Personal information
- Full name: Ville Antero Nousiainen
- Nationality: Finland
- Born: 5 December 1983 (age 42) Kouvola, Finland
- Height: 185 cm (6 ft 1 in)
- Spouse: Mona-Liisa Nousiainen ​ ​(m. 2015; died 2019)​

Sport
- Sport: Skiing
- Club: Kouvolan Hiihtoseura

World Cup career
- Seasons: 16 – (2003–2018)
- Indiv. starts: 169
- Indiv. podiums: 2
- Indiv. wins: 0
- Team starts: 19
- Team podiums: 1
- Team wins: 0
- Overall titles: 0 – (17th in 2008)
- Discipline titles: 0

Medal record
Men's cross-country skiing
Representing Finland
World Championships
| Bronze medal – third place | 2009 Liberec | Team sprint |
| Bronze medal – third place | 2009 Liberec | 4 × 10 km relay |

= Ville Nousiainen =

Finnish cross-country skier

Ville Nousiainen (born 5 December 1983, in Kouvola) is a Finnish cross-country skier who has been competing since 2002. He finished fifth in the 4 × 10 km relay at the 2010 Winter Olympics in Vancouver, Canada.

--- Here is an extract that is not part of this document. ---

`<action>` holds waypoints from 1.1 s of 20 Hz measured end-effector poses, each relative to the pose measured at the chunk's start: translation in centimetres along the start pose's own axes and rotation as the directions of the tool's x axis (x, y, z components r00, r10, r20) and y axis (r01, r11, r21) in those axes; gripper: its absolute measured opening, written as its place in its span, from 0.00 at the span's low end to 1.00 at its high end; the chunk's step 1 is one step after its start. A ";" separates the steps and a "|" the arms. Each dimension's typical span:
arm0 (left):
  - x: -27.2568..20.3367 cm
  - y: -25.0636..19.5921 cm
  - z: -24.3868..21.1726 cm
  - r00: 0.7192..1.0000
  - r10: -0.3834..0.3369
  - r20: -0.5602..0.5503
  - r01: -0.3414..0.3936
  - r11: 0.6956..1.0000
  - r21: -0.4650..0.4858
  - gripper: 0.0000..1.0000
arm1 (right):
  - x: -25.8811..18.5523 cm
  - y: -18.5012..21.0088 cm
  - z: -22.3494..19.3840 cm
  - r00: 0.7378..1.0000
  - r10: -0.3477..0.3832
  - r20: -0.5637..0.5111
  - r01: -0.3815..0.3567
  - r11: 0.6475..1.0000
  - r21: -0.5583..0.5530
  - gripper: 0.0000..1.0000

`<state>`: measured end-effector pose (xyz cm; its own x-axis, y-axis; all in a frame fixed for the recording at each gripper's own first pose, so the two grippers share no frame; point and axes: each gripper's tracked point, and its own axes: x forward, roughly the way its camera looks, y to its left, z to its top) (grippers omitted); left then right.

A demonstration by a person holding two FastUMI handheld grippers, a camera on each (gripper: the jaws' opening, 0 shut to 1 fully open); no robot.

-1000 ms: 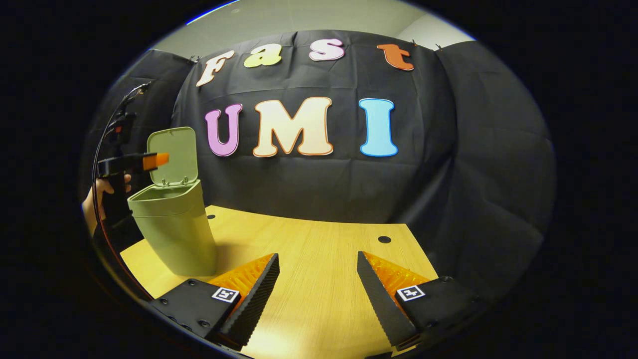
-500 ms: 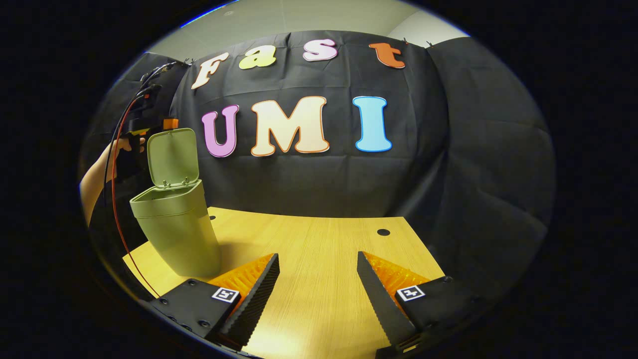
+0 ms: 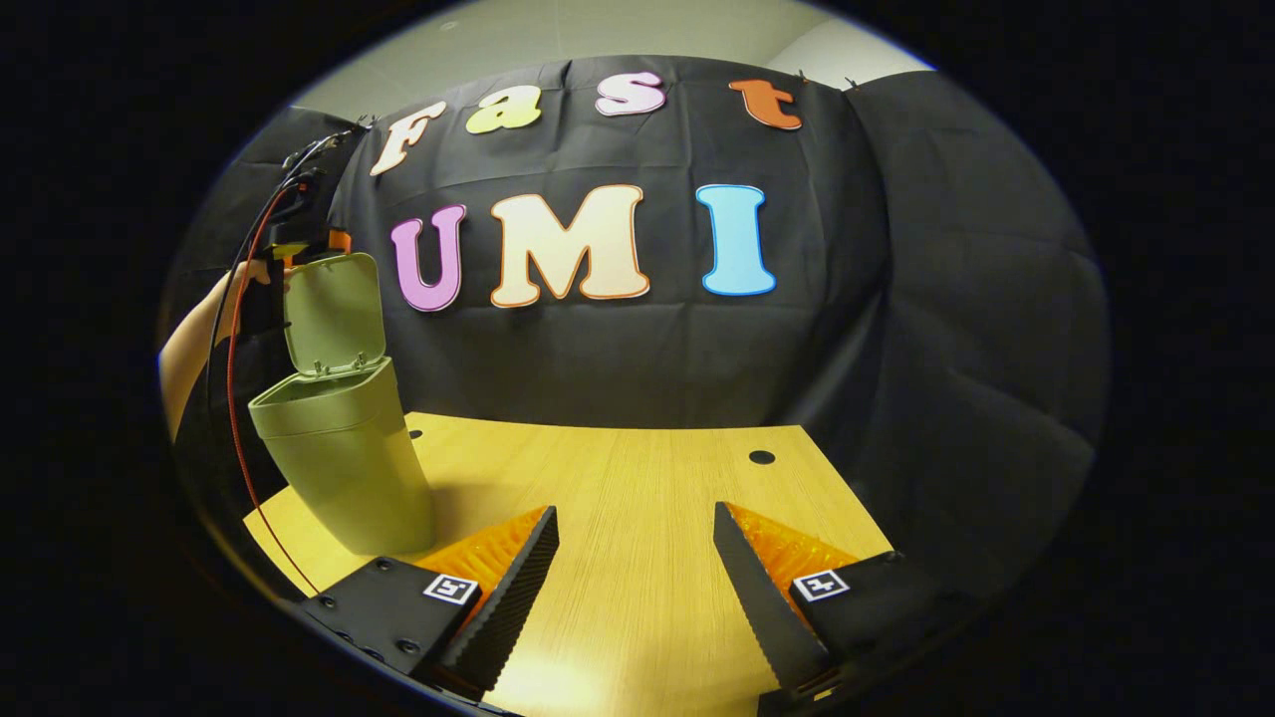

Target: Press the lid of the desktop garbage bin to open it, pick up the crumpled paper on the desktop and throw it into the bin, then pick up the pop can on the desktop and drop it into the bin, and finally close the garbage bin lid.

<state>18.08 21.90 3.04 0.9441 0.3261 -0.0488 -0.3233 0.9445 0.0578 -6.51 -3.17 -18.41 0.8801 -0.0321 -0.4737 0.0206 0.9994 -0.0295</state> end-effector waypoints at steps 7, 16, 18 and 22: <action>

Nousiainen won his first world championship medal, a bronze, in the team sprint event with Sami Jauhojärvi at Liberec in 2009. He then followed it with another bronze in the 4 × 10 km relay at the same championships.

First place victories include two 10 km FIS races and most recently two National Championships in Finland in 2010 (50 km, 19.8 km).

Ville Nousiainen was married to compatriot cross-country skier Mona-Liisa Nousiainen since 2015 until her death in 2019. They have one daughter together.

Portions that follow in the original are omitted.